Exercise requirements => Given the listing below, write out exactly the lines starting with the line that has "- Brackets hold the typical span" and going on through the line that has "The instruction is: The", both kept.
##### Raw data #####
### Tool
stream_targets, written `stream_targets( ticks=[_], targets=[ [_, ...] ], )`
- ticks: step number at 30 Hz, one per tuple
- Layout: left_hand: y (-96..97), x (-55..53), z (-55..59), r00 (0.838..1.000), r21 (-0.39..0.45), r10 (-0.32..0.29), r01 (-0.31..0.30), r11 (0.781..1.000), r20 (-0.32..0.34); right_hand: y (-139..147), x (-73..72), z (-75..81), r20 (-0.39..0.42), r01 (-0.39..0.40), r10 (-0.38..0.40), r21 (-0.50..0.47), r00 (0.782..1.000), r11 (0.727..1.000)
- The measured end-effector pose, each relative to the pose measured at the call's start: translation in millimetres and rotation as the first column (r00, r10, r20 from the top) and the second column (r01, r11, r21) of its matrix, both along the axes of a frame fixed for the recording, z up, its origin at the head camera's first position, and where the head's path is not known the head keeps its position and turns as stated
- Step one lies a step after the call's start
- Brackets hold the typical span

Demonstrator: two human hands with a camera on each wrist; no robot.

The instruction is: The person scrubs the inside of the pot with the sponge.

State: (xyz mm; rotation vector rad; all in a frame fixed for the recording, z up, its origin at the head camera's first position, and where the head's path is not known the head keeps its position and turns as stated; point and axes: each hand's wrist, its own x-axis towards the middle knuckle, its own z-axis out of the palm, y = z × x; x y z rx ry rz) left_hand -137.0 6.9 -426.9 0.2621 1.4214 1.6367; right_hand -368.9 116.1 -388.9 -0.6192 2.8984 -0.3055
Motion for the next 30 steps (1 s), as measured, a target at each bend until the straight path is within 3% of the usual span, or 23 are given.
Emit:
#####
Exercise output =>
- Brackets hold the typical span

Demonstrator: two human hands with a camera on each wrist; no robot.

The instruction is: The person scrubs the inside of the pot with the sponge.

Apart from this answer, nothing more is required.